Тем не менее в масштабах истории вся эта коммерция представляла собой лишь ничтожно малый элемент, если ее сравнить с размерами продукции, производимой сельскохозяйственными рабами или крепостными для непосредственного использования ими самими. Даже в конце XVI столетия, согласно Фернану Броделю[59], историческое исследование которого в отношении этого периода остается непревзойденным, вся средиземноморская область — от Франции и Испании на одном конце и до Турции на другом — снабжала продуктами питания население, состоящее из 60–70 млн человек, 90% которых занимались сельским хозяйством и производили лишь очень небольшое количество товаров на продажу. Как пишет Бродель, «60 или, может быть, 70% всей продукции Средиземноморья никогда не поступало на рынок»[60]. И если таково было положение дел в средиземноморском регионе, то что же можно сказать о Северной Европе, где каменистая почва и длинные холодные зимы создавали еще большие трудности для того, чтобы крестьяне могли получить какие–либо излишки на своей земле?
Понять Третью волну нам поможет осознание того факта, что перед индустриальной революцией экономика Первой волны состояла из двух секторов. В секторе А люди производили продукты для собственного использования. В секторе Б — для торговли или обмена Сектор А был огромным; сектор Б — ничтожным. Поэтому для большинства людей производство и потребление сливались в единственную функцию жизнеобеспечения[61]. Это единство было столь полным, что греки, римляне и европейцы в средние века вообще не проводили различия между этими категориями. В их языке даже не было слова для обозначения такого понятия, как потребитель. На протяжении всей эры Первой волны лишь очень незначительный процент населения находился в зависимости от рынка; большинство людей жило вне его. По словам историка Р. Г. Тони, «денежные операции были узенькой каемкой на мире натурального хозяйства».
Вторая волна резко изменила эту ситуацию. Вместо самодостаточных по существу людей и сообществ она впервые в истории создала такую ситуацию, при которой подавляющее количество всех продуктов, товаров и услуг стало предоставляться для продажи, меновой торговли или обмена. Она действительно смела с лица земли товары, производимые для собственного употребления, т. е. для использования тем, кто их произвел, для его (или ее) семьи, и создала цивилизацию, в которой почти никто, в том числе и фермер, не является больше самодостаточным. Каждый человек стал почти полностью зависеть от товаров или услуг, производимых кем–то другим.

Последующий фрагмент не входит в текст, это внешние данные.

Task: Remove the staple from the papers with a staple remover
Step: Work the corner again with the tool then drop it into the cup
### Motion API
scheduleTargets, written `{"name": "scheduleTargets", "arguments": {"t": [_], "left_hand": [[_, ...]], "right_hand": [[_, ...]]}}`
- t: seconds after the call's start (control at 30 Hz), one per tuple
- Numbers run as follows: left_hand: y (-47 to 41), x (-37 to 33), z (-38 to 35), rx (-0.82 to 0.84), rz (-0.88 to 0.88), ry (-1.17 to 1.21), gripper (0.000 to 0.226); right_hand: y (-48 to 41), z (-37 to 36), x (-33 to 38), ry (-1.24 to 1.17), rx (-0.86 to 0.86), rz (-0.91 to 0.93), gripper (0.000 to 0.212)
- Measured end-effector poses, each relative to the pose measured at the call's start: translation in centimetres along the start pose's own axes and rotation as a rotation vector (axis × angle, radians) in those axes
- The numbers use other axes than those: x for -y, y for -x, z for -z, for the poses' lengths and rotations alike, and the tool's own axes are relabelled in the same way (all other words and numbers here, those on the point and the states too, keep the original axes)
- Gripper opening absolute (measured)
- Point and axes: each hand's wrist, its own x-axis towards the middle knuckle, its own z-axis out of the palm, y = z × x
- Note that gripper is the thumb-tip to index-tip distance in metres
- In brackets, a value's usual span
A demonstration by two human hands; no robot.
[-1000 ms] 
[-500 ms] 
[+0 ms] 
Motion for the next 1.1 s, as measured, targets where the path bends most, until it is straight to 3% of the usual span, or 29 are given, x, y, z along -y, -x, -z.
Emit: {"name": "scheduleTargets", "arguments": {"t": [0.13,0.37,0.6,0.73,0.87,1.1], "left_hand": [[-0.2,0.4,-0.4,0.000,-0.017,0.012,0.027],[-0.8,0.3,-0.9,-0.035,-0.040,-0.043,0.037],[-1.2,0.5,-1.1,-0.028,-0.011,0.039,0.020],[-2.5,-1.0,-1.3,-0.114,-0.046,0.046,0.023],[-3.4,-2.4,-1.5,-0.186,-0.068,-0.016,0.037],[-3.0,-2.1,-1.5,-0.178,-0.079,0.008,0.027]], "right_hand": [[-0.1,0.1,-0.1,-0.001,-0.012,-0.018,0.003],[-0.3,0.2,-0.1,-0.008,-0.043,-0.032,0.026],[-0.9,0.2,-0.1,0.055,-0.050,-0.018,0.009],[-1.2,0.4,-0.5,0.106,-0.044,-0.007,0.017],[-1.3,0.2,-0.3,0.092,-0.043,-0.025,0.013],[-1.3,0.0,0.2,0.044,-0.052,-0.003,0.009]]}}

Коротко говоря, индустриализм разрушил единство производства и потребления и отделил производителя от потребителя[62]. Единое хозяйство Первой волны было преобразовано в расщепленную экономику Второй волны.
Значение рынка
Последствия этого раскола обнаружились очень быстро. Но и теперь мы понимаем их очень плохо. Во–первых, рыночная площадь — когда–то малозаметное, периферическое явление — сместилась в самый центр жизненного водоворота. Хозяйство стало «рыночным». И это произошло и в капиталистической, и в социалистической индустриальной экономике.
Западные экономисты предпочитают думать о рынке как о чисто капиталистическом феномене жизни и часто используют этот термин как синоним «экономики свободного предпринимательства». Однако из истории мы знаем, что обмен и рыночная площадь возникли раньше и независимо от прибыли. Ибо рынок, в собственном смысле слова, это не более, чем система обмена, как бы коммутатор, благодаря которому товары или услуги, подобно сообщениям, направляются к местам своего назначения. Рынок не является капиталистическим по своей природе. Такой коммутатор играет столь же существенную роль в социалистическом индустриальном обществе, сколь и в индустриализме, ориентированном на получение прибыли.[63]
Коротко говоря, как только возникла Вторая волна и целью производства стало не использование продукции, а ее обмен, тогда же должен был появиться механизм, посредством которого мог бы осуществляться обмен. Должен был возникнуть рынок. Но рынок не был пассивным. Историк–экономист Карл Полани показал, как рынок, который в ранних обществах играл роль, подчиненную социальным, религиозным или культурным целям, сам стал определять цели индустриальных обществ. Большинство людей были буквально всосаны в денежную систему. Коммерческие ценности стали главными, экономический рост, определаемый размерами рынка, стал первоочередной целью всех правительств, будь они капиталистическими или социалистическими.
Рынок оказался склонным к экспансии, самоусиливающимся учреждением. Как начальное разделение труда стимулировало в первую очередь развитие торговли, так теперь само существование рынка, или коммутатора, стимулирует дальнейшее разделение труда и приводит к резкому росту его производительности. Самоусиливающийся процесс был приведен в движение.
Эта взрывоподобная экспансия рынка внесла свой вклад в самый быстрый рост жизненного уровня, который когда–либо переживал мир.